Hello! Interested to hear about those projects, I have just started experimenting with some (very) rudimentary projects with microcontrollers, just using the comms link turning LEDs on/off and reading sensors with the microcontroller and sending the value to the Psion terminal.
jbuc
Posts: 2
Joined: Tue Mar 26, 2024 11:02 pm

Re: Hello all

Post by jbuc »

Not a problem (although I don't have vast amounts of free time currently to experiment, so don't expect anything very soon).

I quickly moved on from "a Psion would make a cheap keyboard/LCD" to aiming for a topslot addon that allowed the Psion itself to do various things using a combination of digital and analogue I/O via the adapter. I could therefore easily use datapaks (or RAMPak) to store results and tweak the program easily in OPL as needed if I found an unexpected issue or just wanted to do things a little differently. It also worked out easier due to now only needing 2 small machine code routines for the Psion to write commands / read data from the topslot device.
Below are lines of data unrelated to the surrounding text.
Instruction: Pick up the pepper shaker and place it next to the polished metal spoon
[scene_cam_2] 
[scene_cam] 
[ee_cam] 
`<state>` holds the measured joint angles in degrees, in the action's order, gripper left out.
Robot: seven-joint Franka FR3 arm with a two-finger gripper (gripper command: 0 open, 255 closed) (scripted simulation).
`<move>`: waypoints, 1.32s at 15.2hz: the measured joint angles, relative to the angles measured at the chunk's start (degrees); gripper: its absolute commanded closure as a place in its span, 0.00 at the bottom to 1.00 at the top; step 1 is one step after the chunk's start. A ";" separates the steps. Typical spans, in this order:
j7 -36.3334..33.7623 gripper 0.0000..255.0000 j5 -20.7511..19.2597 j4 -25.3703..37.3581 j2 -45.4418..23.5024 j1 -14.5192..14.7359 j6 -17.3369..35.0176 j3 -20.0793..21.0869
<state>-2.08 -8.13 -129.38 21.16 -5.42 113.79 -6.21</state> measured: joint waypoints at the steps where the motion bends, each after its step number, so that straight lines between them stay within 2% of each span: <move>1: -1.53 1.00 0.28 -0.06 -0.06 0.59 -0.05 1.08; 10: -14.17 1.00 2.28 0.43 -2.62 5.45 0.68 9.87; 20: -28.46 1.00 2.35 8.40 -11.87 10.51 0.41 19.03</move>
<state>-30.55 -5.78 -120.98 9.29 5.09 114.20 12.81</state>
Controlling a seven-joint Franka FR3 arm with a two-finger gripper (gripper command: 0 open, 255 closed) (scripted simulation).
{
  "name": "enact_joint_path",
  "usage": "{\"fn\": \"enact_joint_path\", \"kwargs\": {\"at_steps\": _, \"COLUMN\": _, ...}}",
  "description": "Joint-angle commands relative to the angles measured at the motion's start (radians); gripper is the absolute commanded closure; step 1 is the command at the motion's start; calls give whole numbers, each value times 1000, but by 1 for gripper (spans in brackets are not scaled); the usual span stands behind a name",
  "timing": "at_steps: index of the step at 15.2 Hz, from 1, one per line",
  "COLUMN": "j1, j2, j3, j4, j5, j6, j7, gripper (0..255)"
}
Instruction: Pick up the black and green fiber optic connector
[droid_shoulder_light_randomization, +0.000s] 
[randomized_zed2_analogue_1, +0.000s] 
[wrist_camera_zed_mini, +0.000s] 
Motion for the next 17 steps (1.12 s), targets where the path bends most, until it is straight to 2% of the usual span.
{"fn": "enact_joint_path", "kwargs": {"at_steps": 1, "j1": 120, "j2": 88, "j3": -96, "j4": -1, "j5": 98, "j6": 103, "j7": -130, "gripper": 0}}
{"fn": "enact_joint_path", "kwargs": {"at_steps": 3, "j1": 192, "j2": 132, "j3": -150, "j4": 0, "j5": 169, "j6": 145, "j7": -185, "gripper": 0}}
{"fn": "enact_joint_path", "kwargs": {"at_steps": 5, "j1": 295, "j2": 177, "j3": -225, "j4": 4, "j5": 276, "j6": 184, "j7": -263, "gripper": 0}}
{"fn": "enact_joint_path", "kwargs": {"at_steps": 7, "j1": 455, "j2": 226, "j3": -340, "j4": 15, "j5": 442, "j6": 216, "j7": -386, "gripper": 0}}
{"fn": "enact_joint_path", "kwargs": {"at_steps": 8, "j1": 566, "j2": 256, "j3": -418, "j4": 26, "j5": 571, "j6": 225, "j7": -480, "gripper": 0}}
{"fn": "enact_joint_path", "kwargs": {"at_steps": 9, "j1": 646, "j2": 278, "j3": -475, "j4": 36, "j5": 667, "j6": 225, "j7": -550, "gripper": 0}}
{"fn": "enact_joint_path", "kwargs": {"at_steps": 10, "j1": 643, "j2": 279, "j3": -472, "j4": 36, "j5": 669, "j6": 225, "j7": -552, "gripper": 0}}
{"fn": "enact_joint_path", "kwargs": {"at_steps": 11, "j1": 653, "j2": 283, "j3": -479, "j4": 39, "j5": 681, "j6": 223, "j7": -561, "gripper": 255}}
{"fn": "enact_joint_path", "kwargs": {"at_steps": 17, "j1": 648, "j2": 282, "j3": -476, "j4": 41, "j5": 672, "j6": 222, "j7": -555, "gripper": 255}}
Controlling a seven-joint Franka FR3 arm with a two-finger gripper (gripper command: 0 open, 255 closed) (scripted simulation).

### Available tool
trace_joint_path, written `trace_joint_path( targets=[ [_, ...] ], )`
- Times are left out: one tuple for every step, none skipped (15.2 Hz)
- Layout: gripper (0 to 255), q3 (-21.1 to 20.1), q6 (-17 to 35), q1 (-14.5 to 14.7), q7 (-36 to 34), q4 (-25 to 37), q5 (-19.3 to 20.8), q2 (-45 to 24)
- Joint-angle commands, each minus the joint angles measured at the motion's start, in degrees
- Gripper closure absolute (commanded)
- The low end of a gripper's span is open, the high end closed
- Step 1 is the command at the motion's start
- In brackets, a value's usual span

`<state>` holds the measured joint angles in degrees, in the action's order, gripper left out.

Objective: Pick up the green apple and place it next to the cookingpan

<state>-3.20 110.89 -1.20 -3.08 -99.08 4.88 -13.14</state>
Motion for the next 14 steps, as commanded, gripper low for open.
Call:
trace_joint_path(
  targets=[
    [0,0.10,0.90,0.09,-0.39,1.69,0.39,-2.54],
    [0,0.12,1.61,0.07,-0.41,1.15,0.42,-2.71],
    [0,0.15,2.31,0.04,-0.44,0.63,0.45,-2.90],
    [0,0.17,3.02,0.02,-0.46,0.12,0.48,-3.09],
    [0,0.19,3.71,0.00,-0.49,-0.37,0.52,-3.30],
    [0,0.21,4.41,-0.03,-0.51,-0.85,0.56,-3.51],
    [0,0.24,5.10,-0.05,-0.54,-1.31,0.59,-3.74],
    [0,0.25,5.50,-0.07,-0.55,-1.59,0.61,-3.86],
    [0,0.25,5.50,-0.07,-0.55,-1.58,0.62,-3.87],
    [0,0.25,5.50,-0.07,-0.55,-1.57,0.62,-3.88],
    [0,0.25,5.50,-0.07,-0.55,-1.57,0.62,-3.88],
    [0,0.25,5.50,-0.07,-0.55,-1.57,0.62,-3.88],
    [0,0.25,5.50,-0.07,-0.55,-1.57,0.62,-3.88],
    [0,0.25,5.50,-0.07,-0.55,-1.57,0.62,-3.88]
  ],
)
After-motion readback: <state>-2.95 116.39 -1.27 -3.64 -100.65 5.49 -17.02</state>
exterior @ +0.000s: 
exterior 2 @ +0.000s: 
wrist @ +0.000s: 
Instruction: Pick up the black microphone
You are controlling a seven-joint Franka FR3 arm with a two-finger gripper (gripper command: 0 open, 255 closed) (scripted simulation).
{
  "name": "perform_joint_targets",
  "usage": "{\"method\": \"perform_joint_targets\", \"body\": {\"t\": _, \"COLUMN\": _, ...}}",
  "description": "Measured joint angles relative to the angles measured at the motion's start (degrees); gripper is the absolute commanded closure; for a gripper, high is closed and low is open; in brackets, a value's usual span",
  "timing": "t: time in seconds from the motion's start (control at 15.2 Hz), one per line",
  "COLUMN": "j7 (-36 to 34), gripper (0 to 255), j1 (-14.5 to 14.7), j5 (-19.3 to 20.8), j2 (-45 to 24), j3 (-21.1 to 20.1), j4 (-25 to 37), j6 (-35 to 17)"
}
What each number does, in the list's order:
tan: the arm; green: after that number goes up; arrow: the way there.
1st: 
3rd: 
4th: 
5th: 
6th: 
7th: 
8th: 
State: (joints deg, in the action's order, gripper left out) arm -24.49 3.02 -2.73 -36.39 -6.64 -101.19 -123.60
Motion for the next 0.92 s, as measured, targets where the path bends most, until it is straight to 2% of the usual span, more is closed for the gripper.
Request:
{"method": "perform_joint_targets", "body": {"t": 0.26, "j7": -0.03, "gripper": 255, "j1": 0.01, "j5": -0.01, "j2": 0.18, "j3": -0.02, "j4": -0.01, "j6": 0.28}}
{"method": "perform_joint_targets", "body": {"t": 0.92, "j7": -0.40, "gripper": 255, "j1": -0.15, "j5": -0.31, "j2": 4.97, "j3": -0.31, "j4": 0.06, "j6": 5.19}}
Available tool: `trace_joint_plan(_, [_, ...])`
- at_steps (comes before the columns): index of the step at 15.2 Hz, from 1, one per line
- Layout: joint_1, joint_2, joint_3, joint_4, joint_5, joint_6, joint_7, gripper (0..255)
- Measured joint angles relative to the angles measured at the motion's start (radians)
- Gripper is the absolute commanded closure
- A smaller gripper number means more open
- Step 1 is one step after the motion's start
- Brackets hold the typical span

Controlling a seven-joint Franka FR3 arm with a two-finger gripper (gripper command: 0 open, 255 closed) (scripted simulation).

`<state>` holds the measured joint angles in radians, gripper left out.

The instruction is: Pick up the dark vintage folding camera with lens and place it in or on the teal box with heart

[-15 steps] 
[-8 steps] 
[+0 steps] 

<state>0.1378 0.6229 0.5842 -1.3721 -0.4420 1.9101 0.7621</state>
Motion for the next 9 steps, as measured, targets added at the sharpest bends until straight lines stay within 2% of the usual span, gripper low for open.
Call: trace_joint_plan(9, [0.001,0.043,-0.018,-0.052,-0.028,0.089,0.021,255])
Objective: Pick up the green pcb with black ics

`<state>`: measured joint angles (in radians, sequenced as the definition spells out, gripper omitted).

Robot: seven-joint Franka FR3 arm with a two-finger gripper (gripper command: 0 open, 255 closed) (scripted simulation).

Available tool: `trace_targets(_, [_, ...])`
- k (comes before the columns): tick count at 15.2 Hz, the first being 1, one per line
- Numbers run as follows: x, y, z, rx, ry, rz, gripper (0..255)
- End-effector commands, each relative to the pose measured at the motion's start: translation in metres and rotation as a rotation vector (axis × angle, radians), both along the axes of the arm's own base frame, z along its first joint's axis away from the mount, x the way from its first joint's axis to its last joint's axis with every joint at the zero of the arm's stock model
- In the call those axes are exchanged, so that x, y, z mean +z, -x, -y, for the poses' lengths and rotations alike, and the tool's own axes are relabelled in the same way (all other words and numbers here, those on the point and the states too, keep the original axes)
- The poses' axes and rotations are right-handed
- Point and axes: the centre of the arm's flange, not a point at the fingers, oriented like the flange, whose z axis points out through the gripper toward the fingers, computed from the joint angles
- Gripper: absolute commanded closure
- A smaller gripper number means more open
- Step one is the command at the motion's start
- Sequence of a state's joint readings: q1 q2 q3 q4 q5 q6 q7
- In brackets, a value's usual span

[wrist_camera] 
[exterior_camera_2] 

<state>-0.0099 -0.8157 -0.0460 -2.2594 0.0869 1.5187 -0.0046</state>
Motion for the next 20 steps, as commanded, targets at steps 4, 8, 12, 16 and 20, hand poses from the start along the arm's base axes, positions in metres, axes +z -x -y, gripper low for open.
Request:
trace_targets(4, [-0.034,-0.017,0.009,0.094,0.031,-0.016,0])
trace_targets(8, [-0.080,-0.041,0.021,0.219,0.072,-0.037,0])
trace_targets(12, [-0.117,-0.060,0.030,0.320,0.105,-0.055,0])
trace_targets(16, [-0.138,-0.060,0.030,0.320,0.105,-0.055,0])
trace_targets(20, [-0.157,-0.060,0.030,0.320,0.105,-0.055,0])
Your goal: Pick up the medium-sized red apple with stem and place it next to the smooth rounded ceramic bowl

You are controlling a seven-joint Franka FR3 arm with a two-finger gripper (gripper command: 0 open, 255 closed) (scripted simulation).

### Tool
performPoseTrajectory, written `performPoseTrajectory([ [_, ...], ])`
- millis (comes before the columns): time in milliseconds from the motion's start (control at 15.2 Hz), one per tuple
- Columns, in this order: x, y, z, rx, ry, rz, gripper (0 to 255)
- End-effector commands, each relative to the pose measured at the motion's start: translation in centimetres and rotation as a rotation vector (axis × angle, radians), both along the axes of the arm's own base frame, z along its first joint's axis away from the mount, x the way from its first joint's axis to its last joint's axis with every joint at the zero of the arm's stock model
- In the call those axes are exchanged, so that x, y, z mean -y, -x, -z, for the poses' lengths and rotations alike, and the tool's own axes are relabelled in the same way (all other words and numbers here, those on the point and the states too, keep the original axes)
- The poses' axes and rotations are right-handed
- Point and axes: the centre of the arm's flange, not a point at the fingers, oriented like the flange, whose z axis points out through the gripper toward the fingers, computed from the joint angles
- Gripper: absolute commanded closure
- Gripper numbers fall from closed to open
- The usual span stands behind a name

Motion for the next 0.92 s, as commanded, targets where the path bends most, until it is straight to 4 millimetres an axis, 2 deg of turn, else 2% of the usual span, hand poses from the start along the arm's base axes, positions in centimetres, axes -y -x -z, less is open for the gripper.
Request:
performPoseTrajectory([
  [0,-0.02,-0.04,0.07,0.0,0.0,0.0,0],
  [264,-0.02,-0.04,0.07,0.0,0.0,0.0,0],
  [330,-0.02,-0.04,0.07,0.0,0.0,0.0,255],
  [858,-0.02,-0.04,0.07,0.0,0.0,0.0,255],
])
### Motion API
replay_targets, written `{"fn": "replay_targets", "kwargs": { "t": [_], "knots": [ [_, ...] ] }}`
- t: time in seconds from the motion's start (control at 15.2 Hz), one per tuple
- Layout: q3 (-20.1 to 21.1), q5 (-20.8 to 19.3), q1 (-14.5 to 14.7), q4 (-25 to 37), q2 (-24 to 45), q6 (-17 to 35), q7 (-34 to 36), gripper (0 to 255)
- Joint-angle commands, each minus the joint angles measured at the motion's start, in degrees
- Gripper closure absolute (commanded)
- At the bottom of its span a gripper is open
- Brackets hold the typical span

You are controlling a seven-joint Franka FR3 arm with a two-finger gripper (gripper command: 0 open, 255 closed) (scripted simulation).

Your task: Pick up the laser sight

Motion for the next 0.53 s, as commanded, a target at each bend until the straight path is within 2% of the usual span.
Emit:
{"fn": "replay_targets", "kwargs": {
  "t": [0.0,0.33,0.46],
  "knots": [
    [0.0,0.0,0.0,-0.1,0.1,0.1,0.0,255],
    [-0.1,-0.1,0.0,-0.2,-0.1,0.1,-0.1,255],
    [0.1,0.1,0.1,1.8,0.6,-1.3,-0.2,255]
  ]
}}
The latest iteration (see photo below) was for an 18650 Li-Ion battery profiler/tester that could plot the charge/discharge graph and test capacity of cells. Unfortunately (and as with most projects it seems!) once it was sufficiently working I tested everything I needed to test, and then stuck it in a drawer and never finished it off.
PsionProj1.jpg
As an added bonus some of the wires have come out of the topslot so I need to figure out where they were connected before I can even test any more cells with it :(

Once I get it figured out I plan to replace the Arduino with something a bit more modest (PIC perhaps) and make either a PCB that will fit in a Psion topslot housing (as for the charger or comms link), or if I'm feeling brave, exploring 3d printing and trying to make something a bit more custom to house it. Currently I'm still trying to figure out where I saved either the Psion side or the Arduino side of the programming, both having been done on a PC that has been replaced several times over since, but whose files should be saved somewhere.